Problem to solve: Find all lines in the records that include the word "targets", and copy them out.
_____
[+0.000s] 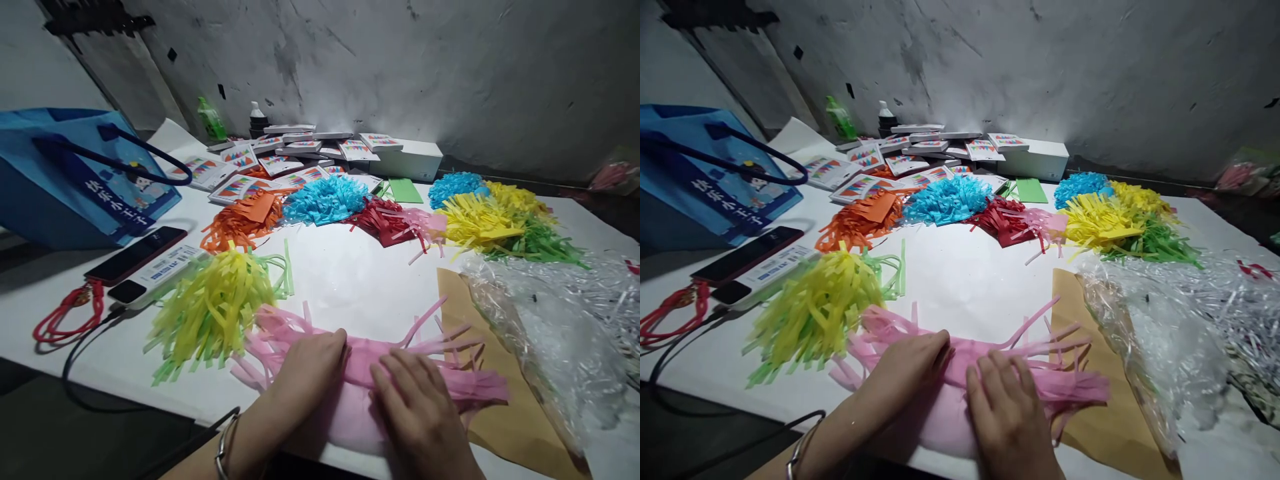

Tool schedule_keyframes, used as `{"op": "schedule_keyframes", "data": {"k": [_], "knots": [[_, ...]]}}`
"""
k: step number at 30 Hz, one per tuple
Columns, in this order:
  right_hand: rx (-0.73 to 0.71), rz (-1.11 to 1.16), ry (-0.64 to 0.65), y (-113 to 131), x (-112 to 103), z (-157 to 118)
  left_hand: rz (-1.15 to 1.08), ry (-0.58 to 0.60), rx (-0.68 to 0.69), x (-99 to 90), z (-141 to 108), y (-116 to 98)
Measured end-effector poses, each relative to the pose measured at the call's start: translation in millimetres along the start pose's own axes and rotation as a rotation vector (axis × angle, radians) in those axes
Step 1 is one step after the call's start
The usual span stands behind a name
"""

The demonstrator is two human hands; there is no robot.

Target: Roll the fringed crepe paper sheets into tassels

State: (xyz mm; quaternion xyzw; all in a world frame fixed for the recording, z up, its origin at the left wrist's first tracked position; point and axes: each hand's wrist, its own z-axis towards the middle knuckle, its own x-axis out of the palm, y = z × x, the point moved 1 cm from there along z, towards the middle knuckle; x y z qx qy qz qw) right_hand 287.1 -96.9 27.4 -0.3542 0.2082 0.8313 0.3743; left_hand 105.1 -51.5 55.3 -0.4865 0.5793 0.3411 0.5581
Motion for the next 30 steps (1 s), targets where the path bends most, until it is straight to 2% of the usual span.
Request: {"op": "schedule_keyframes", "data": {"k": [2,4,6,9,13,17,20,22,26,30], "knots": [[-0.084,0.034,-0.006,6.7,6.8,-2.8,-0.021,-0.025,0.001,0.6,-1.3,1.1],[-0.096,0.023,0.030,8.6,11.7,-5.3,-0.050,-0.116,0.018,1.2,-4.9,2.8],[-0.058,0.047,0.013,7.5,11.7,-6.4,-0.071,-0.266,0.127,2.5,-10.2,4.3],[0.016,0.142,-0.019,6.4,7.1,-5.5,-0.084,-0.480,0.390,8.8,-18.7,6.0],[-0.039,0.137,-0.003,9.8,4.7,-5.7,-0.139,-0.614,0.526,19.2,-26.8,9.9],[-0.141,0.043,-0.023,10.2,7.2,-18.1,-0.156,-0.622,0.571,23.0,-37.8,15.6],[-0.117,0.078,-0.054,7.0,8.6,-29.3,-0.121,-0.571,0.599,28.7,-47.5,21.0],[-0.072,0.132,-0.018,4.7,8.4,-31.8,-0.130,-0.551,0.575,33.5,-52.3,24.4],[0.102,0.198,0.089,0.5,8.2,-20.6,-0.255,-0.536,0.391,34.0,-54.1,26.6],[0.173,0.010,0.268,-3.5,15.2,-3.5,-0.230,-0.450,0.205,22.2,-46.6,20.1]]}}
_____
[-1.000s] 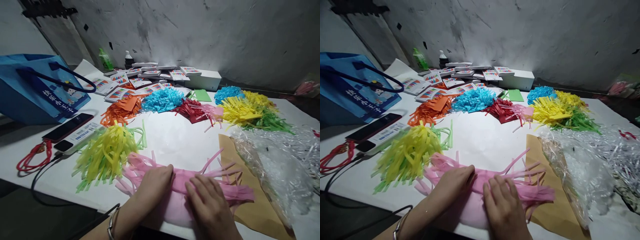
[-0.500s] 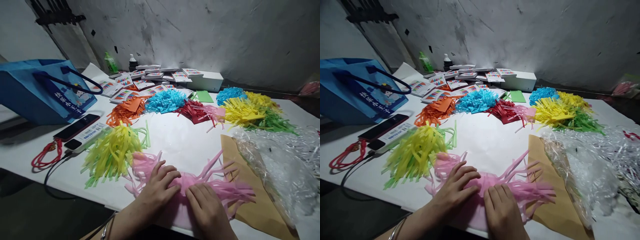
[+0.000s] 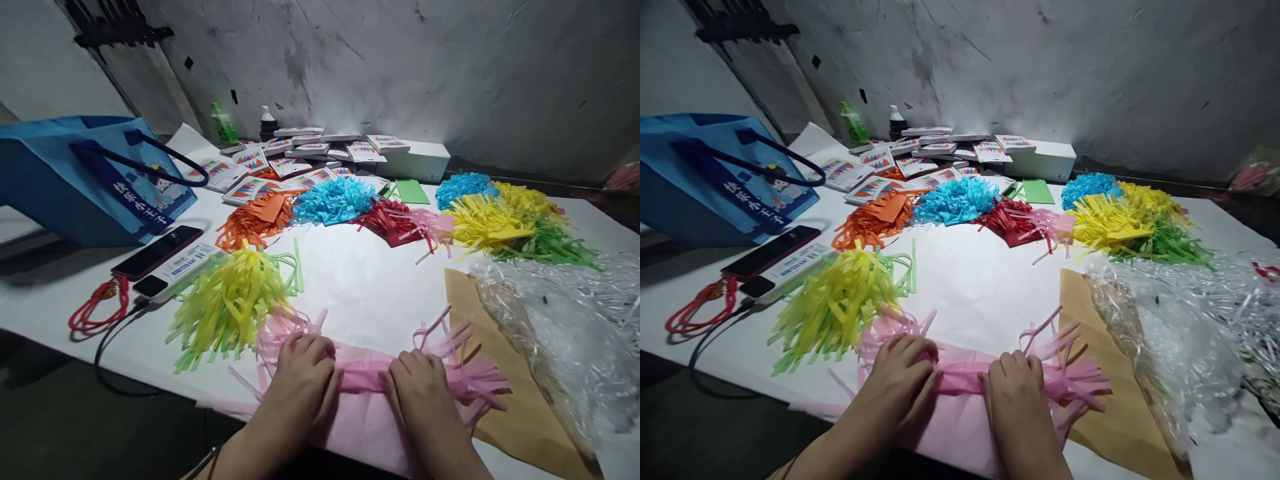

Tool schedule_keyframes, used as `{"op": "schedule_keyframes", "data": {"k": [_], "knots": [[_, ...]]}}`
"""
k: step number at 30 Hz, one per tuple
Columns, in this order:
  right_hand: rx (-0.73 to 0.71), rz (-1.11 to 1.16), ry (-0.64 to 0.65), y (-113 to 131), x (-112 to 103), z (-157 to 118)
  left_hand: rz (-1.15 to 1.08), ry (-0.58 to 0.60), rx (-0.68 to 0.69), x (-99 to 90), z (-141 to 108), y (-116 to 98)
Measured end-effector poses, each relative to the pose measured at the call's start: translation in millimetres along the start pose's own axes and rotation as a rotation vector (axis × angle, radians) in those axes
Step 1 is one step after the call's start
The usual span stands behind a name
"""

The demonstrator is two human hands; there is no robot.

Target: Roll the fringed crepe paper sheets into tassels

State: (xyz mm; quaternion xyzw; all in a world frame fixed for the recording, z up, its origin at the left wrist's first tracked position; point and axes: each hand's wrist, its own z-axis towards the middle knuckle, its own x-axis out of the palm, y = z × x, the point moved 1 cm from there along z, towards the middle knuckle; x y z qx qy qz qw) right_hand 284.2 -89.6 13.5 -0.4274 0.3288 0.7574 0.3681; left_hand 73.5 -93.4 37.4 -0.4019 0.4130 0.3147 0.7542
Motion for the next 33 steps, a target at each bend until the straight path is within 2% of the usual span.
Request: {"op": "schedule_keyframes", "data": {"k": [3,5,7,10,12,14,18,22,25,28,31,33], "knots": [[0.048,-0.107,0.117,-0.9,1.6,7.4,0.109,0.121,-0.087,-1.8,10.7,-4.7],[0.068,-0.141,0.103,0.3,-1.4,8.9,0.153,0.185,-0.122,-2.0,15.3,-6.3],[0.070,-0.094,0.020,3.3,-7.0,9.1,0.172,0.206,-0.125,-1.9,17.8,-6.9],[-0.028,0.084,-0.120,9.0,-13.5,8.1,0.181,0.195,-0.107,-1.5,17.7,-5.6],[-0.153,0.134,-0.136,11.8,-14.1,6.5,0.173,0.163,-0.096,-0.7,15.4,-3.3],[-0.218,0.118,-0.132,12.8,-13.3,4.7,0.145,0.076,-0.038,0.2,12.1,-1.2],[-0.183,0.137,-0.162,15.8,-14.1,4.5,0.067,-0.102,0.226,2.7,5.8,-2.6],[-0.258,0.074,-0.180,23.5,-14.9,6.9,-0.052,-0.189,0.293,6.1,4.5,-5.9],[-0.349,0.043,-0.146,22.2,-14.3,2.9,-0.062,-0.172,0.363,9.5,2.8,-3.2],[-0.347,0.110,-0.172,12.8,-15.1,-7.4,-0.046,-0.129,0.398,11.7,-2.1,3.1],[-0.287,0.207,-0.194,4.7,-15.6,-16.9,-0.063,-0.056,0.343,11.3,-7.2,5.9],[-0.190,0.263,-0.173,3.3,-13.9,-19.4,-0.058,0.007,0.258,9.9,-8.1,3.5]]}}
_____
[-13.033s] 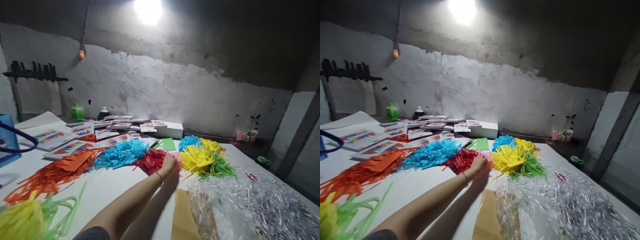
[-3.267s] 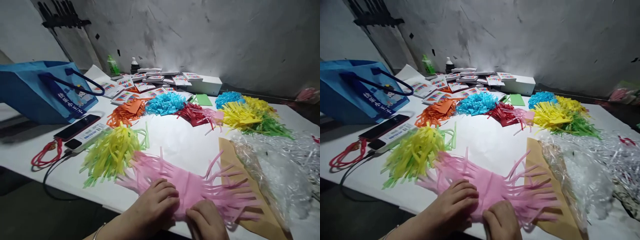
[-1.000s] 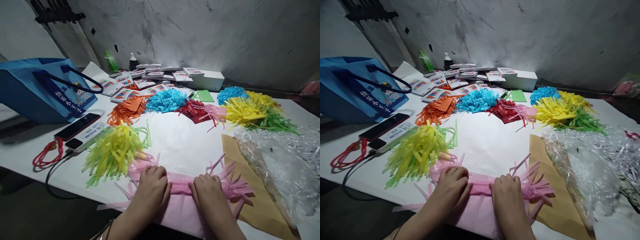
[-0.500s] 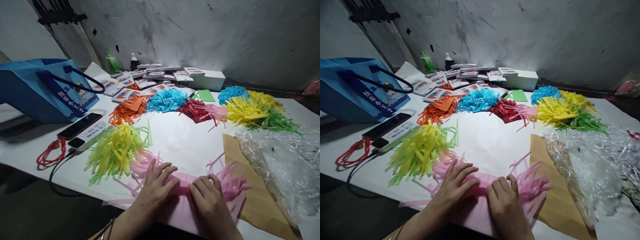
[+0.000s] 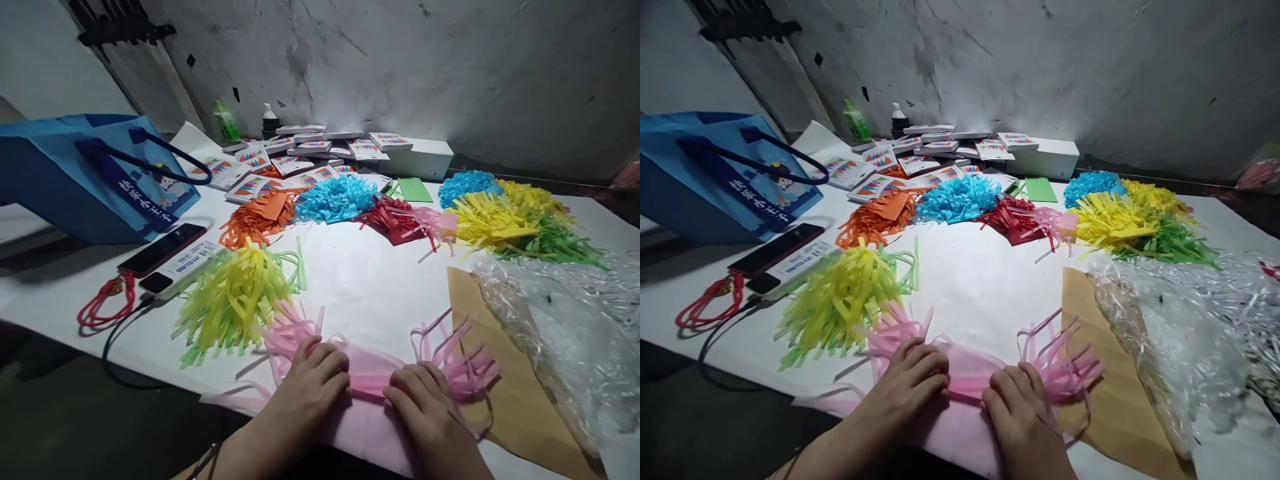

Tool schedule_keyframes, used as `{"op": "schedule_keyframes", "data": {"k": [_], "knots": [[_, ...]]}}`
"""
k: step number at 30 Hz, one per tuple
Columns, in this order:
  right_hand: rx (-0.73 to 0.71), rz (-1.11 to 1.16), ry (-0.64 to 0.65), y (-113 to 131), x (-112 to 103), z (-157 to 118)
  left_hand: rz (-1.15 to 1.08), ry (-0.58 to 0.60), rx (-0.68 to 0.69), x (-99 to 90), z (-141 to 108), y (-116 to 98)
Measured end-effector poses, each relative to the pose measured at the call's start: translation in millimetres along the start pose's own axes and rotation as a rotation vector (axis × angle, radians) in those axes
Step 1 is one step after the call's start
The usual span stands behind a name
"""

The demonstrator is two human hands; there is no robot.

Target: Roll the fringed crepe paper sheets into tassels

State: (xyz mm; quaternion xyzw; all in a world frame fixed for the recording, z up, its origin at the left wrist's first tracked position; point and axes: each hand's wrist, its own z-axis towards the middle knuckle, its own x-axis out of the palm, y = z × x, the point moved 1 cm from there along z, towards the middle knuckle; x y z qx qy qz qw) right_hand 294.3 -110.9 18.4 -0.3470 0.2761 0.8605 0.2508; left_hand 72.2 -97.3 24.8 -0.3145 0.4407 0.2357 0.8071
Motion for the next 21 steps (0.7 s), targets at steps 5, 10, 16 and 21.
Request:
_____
Reply to the exercise:
Motion for the next 30 steps (1 s), targets where the path bends most, until it is straight to 2% of the usual span.
Motion for the next 21 steps (0.7 s), targets at steps 5, 10, 16 and 21.

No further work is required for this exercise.